Allah’ın Ol (kûn) emriyle olmuştur. Onun için görünme öncesi, söz (kelâm) vardır. Ol emri verilip tecellî olmadan önce bütün varlıklar gerçekte yok, ama. Allaha göre vardı. Bunlar, Allahın sonsuz bilgisinde bilinmekle idiler. Allah, kendine duyduğu aşkla evreni yaratmıştır. Onun için aşk, Allaha özgü bir niteliktir. Aşk, Allahın sırrı, görünen simgesidir. Onun için Allaha korku veya fayda umarak değil, sevgiyle, aşkla yaklaşılmalıdır. Tasavvuf düşüncesinin en güçlü, en etkili tarafı budur. Bu, özellikle sanat ve edebiyatta çok etkili olmuştur. Varlık, güzellik, iyilik; bunlar, Allahın özellikleridir. Yokluk, çirkinlik, kötülük ise, Allahın özelliğinin bilinmesine yardımcı olan niteliklerdir. Çünkü, yokluk olmazsa varlık, çirkinlik olmazsa güzellik, kötülük olmazsa iyilik bilinmez. İnsanda bu niteliklerin hepsi vardır. İnsan, kendisindeki yokluğu, çirkinliği, kötülüğü yenmeli, kaldırmalıdır. O zaman yalnız varlık, güzellik, iyilik kalacaktır.
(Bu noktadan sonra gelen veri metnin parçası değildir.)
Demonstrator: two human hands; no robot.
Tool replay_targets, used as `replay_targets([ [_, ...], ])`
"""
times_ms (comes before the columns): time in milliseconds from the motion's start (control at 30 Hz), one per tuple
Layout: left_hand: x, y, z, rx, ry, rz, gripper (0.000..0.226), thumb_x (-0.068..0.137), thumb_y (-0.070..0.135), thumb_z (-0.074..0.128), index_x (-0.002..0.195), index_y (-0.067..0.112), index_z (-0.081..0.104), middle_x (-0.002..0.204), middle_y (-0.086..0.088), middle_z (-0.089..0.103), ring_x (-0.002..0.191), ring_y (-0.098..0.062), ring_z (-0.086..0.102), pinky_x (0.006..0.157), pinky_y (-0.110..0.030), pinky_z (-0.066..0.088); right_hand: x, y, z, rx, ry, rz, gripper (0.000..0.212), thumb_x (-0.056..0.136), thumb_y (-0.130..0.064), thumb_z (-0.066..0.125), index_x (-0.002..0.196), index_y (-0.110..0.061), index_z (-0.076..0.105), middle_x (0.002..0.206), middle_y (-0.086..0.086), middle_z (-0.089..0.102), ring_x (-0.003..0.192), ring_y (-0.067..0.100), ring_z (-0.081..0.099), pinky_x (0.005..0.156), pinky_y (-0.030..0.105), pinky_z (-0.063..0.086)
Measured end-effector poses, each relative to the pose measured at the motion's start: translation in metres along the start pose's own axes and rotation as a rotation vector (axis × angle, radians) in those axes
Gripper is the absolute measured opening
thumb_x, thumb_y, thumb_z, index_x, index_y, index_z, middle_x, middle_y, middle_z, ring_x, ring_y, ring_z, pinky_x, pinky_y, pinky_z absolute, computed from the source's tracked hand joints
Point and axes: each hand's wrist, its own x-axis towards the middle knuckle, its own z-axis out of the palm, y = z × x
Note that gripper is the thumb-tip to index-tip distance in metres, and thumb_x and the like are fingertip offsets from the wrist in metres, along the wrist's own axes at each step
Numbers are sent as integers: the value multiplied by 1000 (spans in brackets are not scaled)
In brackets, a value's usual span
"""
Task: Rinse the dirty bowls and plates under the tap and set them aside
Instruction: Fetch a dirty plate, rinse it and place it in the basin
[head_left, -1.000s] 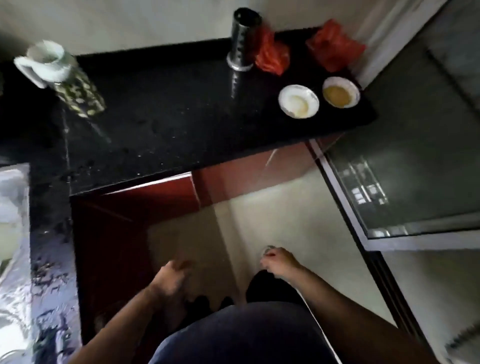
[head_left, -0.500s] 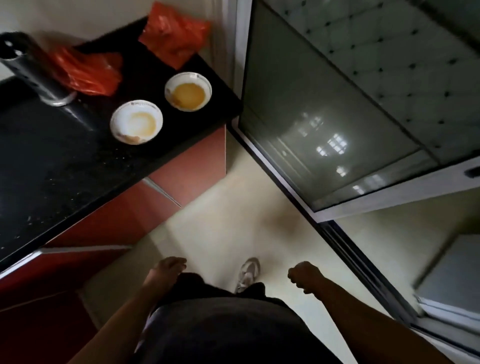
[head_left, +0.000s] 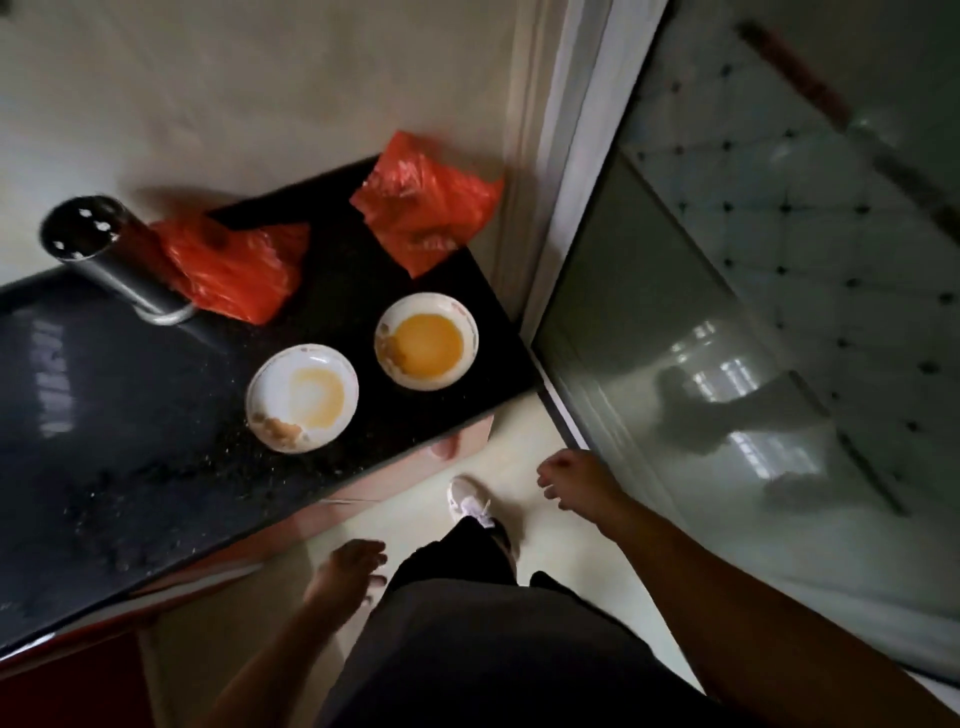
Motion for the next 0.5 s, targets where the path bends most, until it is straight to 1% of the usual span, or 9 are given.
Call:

Bu, Allahın özelliğine varmak, Allahın varlığına katılmaktır. Tasavvuf düşüncesinde mecazî ve gerçek olmak üzere iki tür aşk vardır. Biri geçici olana, yani insanlara duyulan aşk; diğeri sonsuz ve gerçek olana, yani Allaha duyulan aşktır. Çünkü İnsan, Allaha en yakın, seçkin bir varlıktır, însan, beden (ten) ve ruh (öz) denen iki unsurdan oluşmuştur. Beden, ölümlü olan, toprak, hava, ateş, su gibi dört unsurdan meydana gelen ve yok olacak geçici bir varlıktır. Ruh ise ölümsüzdür ve Allahın bütün niteliklerini taşımaktadır. Allahtan gelen insan yine Allaha dönecektir. Ancak bu dönüş, bazı aşamalardan geçmekle olur. Bunun için, gönül bilgisi edinmek, olgunlaşmak ve aydınlanmak gerekir. Bilgi, insanın gönlünde Allahın bir nur (ışık) olarak belirmesidir. Olgunlaşma, insanın geçici varlıklardan kendini sıyırıp, kalıcı tizlere yönelmeyi başarmasıdır. Buna, insanın Allaha varan yol üzerinde ilerlemesi de denir. Bu ilerleme, bir yükseliştir. Az olgunluktan, olgunluğa, en olguna, bir başka deyişle Allaha ulaşma demektir. Yükseliş, iki türlüdür. Birincisi, kendini bütün geçici varlıklardan sıyırmakla, içine kapanmakla, dünyadan el etek çekmekle, kendini derin düşüncelere vermekle olur. İkincisi, bilgi edinmekledir. İnsan için bilgi, doğru yola, Allaha, ölümsüz olana, aydınlanmaya (nura) varmayı sağlayan bir yol göstericidir.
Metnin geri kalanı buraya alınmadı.